• [Your goal]: Determine how many lines of the material hold the string "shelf" and reply with only that number.

___ Data segment ___

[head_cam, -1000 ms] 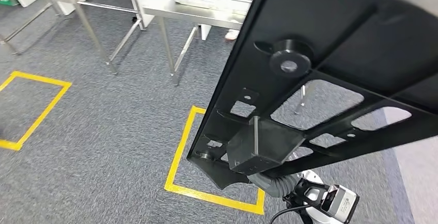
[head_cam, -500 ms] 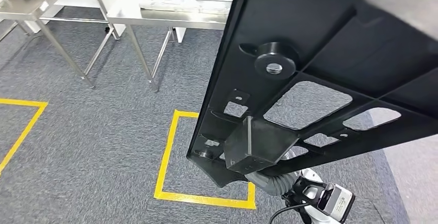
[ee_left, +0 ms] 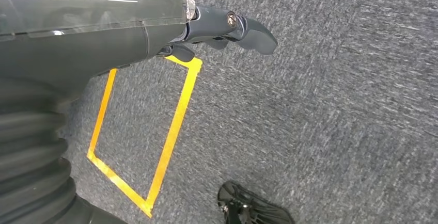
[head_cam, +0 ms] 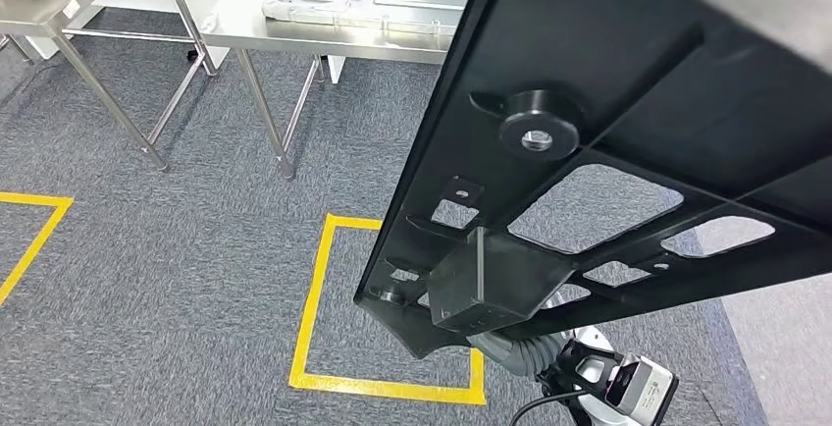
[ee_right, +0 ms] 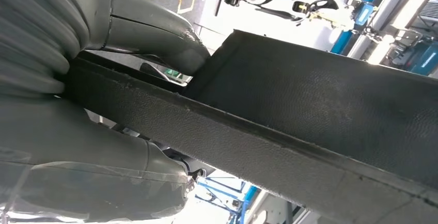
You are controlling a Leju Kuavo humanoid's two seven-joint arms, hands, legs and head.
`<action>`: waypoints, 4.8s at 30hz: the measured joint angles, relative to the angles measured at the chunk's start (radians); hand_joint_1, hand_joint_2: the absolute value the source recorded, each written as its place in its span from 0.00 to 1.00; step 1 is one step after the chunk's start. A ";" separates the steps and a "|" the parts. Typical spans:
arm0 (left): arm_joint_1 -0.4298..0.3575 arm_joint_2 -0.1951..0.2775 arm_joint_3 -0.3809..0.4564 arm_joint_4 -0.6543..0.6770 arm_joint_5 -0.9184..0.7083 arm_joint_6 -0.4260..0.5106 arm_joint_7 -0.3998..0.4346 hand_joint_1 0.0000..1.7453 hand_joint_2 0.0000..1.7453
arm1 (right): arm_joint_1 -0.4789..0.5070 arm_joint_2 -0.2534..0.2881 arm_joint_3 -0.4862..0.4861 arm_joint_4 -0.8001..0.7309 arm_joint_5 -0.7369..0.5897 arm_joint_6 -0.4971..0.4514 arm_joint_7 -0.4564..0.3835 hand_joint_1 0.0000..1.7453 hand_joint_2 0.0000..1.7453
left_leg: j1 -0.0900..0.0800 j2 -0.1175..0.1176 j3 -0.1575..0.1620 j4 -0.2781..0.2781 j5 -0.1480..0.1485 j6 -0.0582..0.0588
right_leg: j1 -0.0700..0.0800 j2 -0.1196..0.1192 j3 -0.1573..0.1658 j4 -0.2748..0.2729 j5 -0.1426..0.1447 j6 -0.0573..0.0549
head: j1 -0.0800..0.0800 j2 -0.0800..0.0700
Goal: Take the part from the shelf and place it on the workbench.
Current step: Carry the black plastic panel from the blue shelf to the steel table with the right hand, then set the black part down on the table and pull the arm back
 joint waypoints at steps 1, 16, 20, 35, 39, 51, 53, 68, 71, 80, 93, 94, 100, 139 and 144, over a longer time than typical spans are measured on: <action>0.000 0.000 0.000 0.000 -0.002 0.000 0.000 0.00 1.00 | 0.001 0.000 0.000 0.000 0.000 0.000 -0.001 0.97 1.00 | 0.000 0.000 0.010 0.000 -0.008 -0.002 | 0.000 -0.001 0.013 -0.047 0.040 -0.002 | 0.000 0.000; -0.001 0.002 0.015 -0.001 -0.015 -0.006 -0.009 0.00 1.00 | 0.014 -0.006 -0.003 -0.005 0.000 -0.004 -0.014 0.97 1.00 | 0.002 0.000 -0.151 0.259 -0.117 -0.058 | 0.006 0.004 0.189 -0.268 0.058 -0.064 | 0.000 0.000; 0.002 0.004 0.023 -0.001 -0.015 -0.007 -0.011 0.00 1.00 | 0.016 -0.007 -0.003 -0.006 0.001 -0.005 -0.015 0.97 1.00 | -0.004 -0.001 -0.121 0.057 0.056 -0.038 | 0.009 0.007 0.226 -0.264 0.025 -0.050 | 0.000 0.000; -0.002 0.004 0.025 -0.002 -0.036 -0.018 -0.020 0.00 1.00 | 0.034 -0.010 -0.020 -0.021 0.007 -0.009 -0.030 0.97 1.00 | -0.001 -0.006 -0.025 0.022 0.000 -0.017 | 0.001 -0.004 0.125 -0.236 0.102 -0.016 | 0.000 0.000; -0.007 0.004 0.025 -0.002 -0.040 -0.017 -0.022 0.00 1.00 | 0.039 -0.010 -0.022 -0.026 0.011 -0.011 -0.032 0.97 1.00 | -0.002 -0.004 -0.010 0.017 -0.019 -0.039 | 0.002 0.000 0.145 -0.263 0.085 -0.041 | 0.000 0.000; -0.004 0.006 0.027 -0.003 -0.040 -0.016 -0.026 0.00 1.00 | 0.048 -0.010 -0.023 -0.031 0.012 -0.006 -0.033 0.97 1.00 | -0.011 -0.005 -0.112 0.051 0.070 -0.024 | 0.005 0.003 0.254 -0.278 0.002 -0.042 | 0.000 0.000; -0.004 0.007 0.030 -0.003 -0.040 -0.016 -0.027 0.00 1.00 | 0.047 -0.011 -0.024 -0.031 0.011 -0.004 -0.034 0.97 1.00 | -0.013 -0.006 -0.102 0.035 0.060 -0.014 | 0.006 0.003 0.259 -0.278 0.005 -0.030 | 0.000 0.000; -0.006 0.004 0.047 -0.003 -0.060 -0.022 -0.030 0.00 1.00 | 0.030 -0.011 -0.039 -0.037 -0.024 0.010 -0.029 0.97 1.00 | -0.009 0.007 0.031 0.012 -0.025 -0.027 | 0.006 -0.031 0.120 -0.258 0.092 -0.037 | 0.000 0.000; -0.012 0.003 0.049 -0.003 -0.061 -0.022 -0.029 0.00 1.00 | 0.023 -0.010 -0.041 -0.036 -0.024 0.011 -0.030 0.97 1.00 | -0.004 0.005 0.021 0.076 -0.042 -0.039 | 0.002 -0.016 0.149 -0.268 0.099 -0.055 | 0.000 0.000; -0.010 0.000 0.052 -0.003 -0.066 -0.015 -0.027 0.00 1.00 | 0.020 -0.009 -0.041 -0.024 -0.026 0.009 -0.035 0.97 1.00 | 0.002 -0.021 -0.101 0.079 0.023 -0.044 | 0.002 0.037 0.208 -0.269 0.049 -0.049 | 0.000 0.000; -0.011 0.000 0.072 -0.004 -0.081 -0.016 -0.031 0.00 1.00 | 0.016 -0.009 -0.049 -0.022 -0.021 0.000 -0.039 0.97 1.00 | -0.002 -0.014 -0.015 0.015 0.008 0.004 | -0.001 0.000 0.052 -0.075 0.023 -0.001 | 0.000 0.000; -0.011 -0.001 0.074 -0.004 -0.082 -0.015 -0.031 0.00 1.00 | 0.015 -0.008 -0.049 -0.022 -0.021 0.000 -0.040 0.97 1.00 | -0.001 -0.014 -0.005 0.014 0.000 0.002 | 0.001 -0.003 0.077 -0.145 0.069 -0.005 | 0.000 0.000; -0.015 -0.005 0.076 -0.004 -0.082 -0.014 -0.030 0.00 1.00 | 0.004 -0.002 -0.050 -0.020 -0.020 0.004 -0.040 0.97 1.00 | -0.004 -0.009 0.031 0.029 -0.024 -0.033 | 0.008 -0.006 0.137 -0.271 0.102 -0.043 | 0.000 0.000; -0.009 -0.014 0.124 -0.004 -0.084 -0.010 -0.036 0.00 1.00 | -0.023 0.039 -0.048 -0.009 -0.024 0.014 -0.041 0.97 1.00 | 0.002 -0.015 -0.159 0.219 -0.081 -0.054 | 0.004 0.017 0.212 -0.265 0.041 -0.057 | 0.000 0.000; -0.004 -0.012 0.129 -0.004 -0.092 -0.012 -0.042 0.00 1.00 | -0.023 0.046 -0.049 -0.011 -0.019 0.014 -0.041 0.97 1.00 | -0.007 -0.027 -0.132 0.043 0.083 -0.030 | 0.005 0.035 0.252 -0.264 0.006 -0.033 | 0.000 0.000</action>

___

• [Finished exercise]: 2